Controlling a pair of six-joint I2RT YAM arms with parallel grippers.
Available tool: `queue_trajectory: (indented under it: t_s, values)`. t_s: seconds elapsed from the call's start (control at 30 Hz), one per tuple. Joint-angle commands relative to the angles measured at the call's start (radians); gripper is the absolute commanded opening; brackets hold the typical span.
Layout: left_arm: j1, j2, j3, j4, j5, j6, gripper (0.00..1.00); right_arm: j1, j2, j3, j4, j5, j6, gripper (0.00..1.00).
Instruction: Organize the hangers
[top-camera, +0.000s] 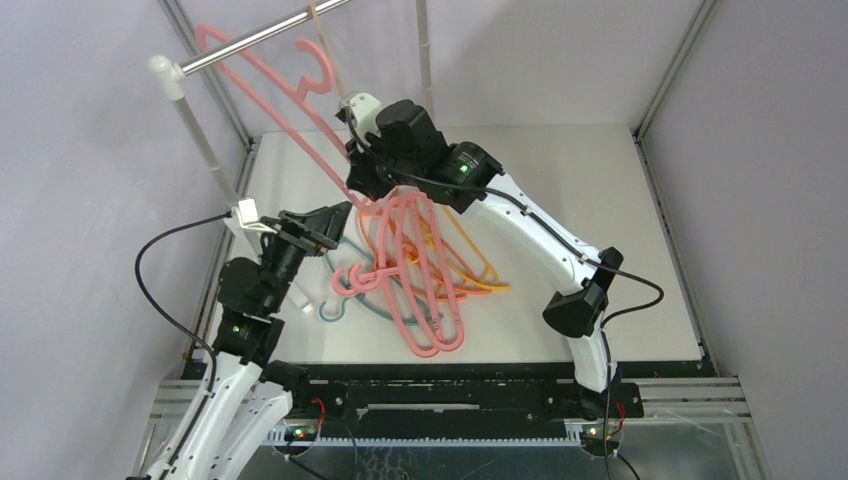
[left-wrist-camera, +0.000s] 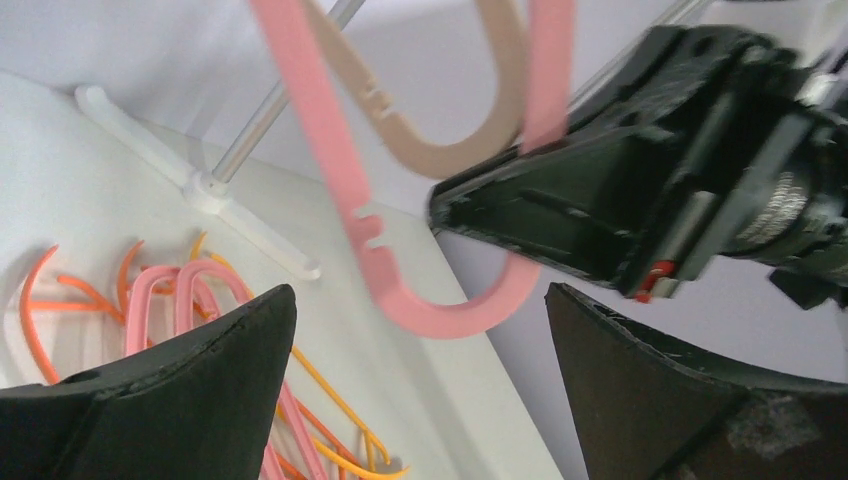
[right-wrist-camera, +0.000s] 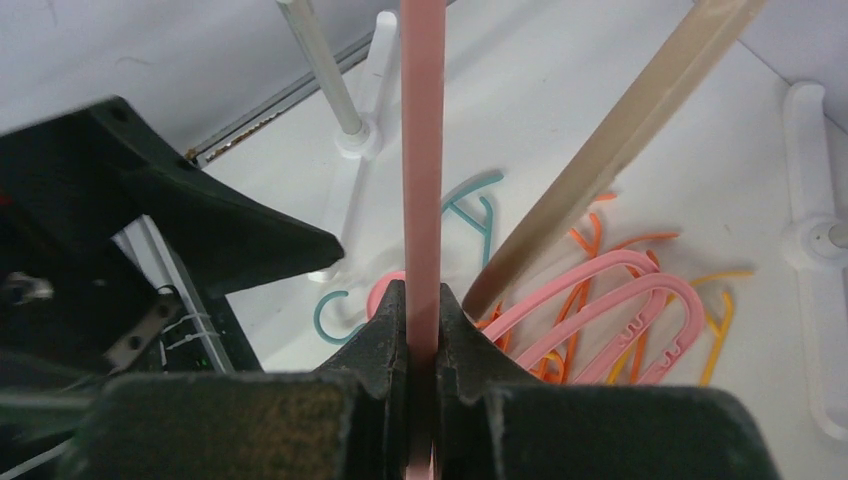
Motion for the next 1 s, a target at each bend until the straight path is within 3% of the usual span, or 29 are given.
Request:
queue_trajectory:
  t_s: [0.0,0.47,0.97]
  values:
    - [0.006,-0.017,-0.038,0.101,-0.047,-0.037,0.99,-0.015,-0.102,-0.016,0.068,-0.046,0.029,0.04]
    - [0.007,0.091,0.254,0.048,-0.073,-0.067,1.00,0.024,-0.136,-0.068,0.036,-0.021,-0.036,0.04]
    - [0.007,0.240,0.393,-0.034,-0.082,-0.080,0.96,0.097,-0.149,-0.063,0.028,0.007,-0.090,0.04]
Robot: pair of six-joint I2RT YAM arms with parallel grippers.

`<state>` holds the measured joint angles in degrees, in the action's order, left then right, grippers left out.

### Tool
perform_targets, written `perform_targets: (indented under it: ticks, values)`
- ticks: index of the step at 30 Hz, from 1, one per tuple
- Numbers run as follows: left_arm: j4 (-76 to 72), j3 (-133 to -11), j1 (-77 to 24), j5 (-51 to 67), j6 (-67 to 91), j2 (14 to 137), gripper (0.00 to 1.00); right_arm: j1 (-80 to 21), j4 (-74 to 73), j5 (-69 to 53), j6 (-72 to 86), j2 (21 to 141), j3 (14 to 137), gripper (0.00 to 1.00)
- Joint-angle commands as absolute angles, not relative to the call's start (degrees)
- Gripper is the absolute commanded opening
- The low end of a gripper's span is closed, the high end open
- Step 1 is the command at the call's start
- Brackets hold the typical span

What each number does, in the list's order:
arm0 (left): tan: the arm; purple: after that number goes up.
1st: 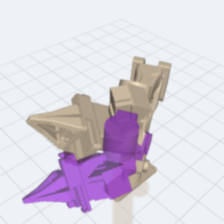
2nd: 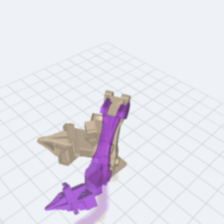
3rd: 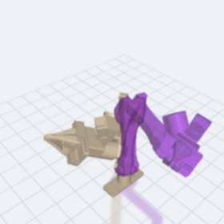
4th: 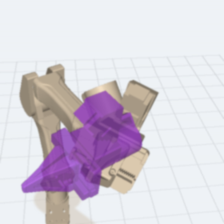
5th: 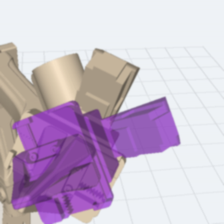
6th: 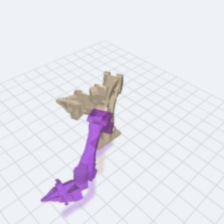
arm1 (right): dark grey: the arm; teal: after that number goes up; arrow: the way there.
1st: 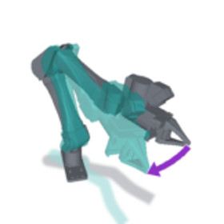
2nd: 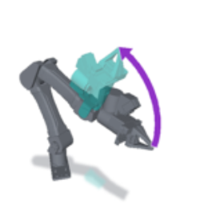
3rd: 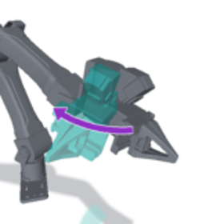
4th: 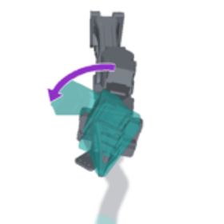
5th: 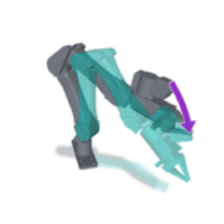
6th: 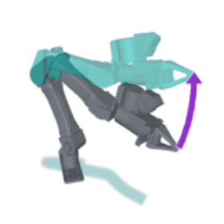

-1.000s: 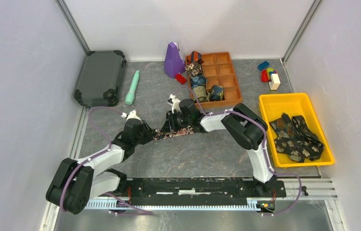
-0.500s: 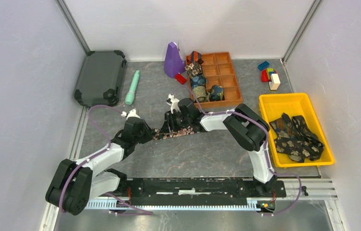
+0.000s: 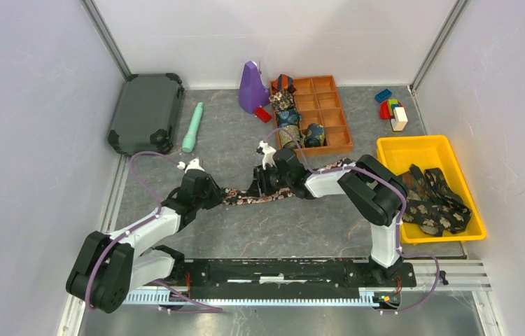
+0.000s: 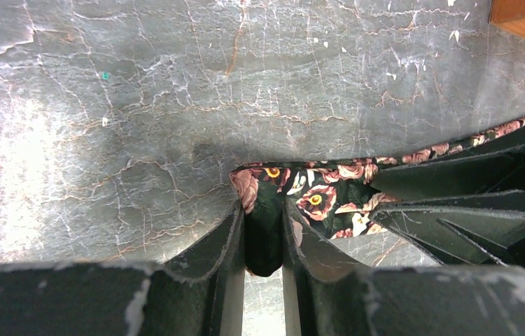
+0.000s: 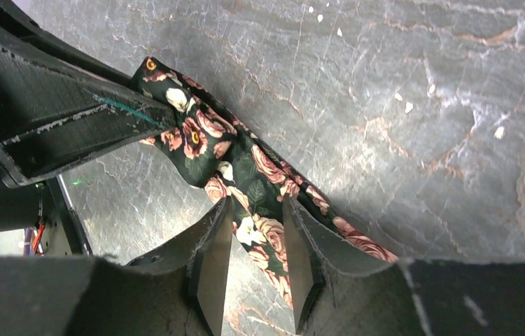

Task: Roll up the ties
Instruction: Roll the tie at the center of the board.

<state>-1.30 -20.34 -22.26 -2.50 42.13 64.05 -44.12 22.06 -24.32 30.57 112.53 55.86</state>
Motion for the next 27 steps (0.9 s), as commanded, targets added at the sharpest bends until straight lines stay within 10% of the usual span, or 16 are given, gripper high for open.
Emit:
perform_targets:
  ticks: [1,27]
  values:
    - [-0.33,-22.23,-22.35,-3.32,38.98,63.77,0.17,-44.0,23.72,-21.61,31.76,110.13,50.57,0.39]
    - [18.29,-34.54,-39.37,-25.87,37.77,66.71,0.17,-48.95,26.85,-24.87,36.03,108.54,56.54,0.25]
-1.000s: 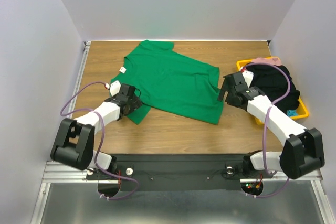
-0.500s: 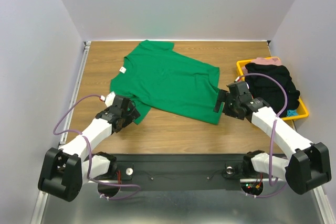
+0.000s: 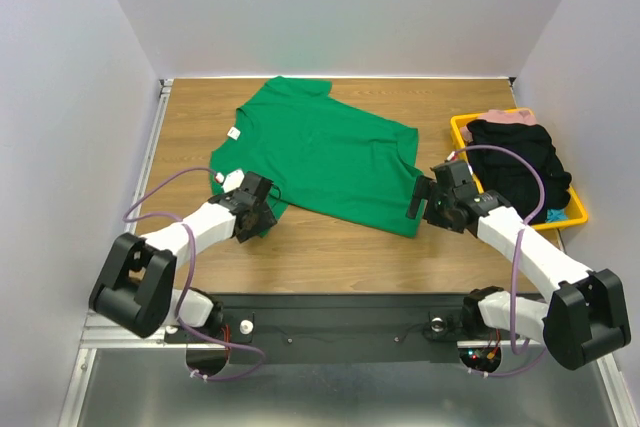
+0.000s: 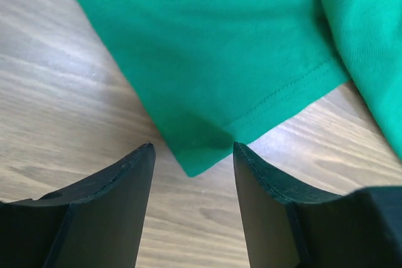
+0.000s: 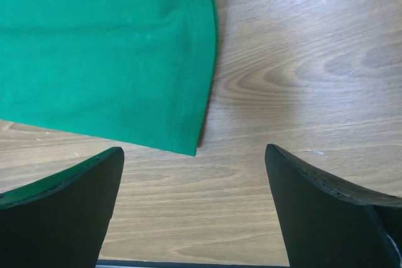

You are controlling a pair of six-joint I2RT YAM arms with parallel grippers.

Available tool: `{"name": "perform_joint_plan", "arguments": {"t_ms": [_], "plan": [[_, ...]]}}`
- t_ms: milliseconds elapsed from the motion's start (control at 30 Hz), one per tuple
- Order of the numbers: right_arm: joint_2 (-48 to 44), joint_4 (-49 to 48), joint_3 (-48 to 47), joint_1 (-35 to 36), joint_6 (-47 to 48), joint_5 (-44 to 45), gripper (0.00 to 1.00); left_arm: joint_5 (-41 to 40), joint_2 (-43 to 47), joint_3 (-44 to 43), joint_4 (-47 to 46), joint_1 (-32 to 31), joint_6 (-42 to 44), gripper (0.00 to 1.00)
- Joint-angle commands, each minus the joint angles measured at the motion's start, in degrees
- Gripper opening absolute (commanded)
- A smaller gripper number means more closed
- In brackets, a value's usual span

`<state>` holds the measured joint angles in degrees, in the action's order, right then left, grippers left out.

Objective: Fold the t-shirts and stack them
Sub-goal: Flatten the tshirt out

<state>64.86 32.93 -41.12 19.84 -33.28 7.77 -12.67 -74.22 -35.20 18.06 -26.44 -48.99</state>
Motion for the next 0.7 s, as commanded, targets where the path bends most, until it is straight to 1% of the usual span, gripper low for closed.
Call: {"name": "perform_joint_plan", "arguments": {"t_ms": [0,67,133,200,233,267,400,533,567,633,667], "plan": [[-0.35,-2.43,0.87,-0.24,-0.39,1.54,1.00,-3.95,-4.88,-1.80,4.52,-1.60,0.03,0.64],[-0.26,-2.52,1.22,-0.24,-0.21,1.63,1.00,-3.07,-6.02,-2.15,4.44,-1.86,0.39,0.63],[-0.09,-2.52,1.40,-0.32,-0.21,2.25,1.00,-2.71,-5.94,-1.98,4.35,-2.30,0.83,0.54],[0.18,-2.52,1.57,-0.24,-0.30,2.34,1.00,-2.89,-5.85,-1.71,4.08,-2.30,1.27,0.25],[0.35,-2.52,1.57,-0.24,-0.30,2.60,1.00,-2.98,-6.46,-1.80,3.82,-2.30,1.79,0.02],[0.53,-2.43,1.57,-0.24,-0.30,2.69,1.00,-2.89,-6.90,-1.80,3.30,-2.30,2.32,0.00],[0.79,-2.43,2.01,-0.24,-0.21,0.76,1.00,-1.57,-7.88,-2.06,1.10,-2.30,3.99,0.00],[0.97,-2.52,2.71,0.11,-1.35,-2.66,1.00,-4.20,-3.49,-1.19,0.30,-2.30,3.12,0.00],[1.49,-2.69,2.80,0.64,-2.05,-2.76,1.00,-4.73,-0.70,-0.93,0.04,-2.39,2.77,0.00],[2.37,-3.04,2.98,3.43,-3.37,-2.06,1.00,-6.05,2.48,-0.31,0.04,-2.39,2.41,0.00],[3.86,-3.57,2.81,4.41,-4.42,-1.62,1.00,-6.58,5.63,-0.22,0.04,-2.39,2.24,0.00]]}}
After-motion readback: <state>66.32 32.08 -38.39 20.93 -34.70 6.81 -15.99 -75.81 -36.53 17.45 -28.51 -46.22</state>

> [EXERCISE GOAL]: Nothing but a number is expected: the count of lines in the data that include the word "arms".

> [RESULT FOR THIS TASK]: 3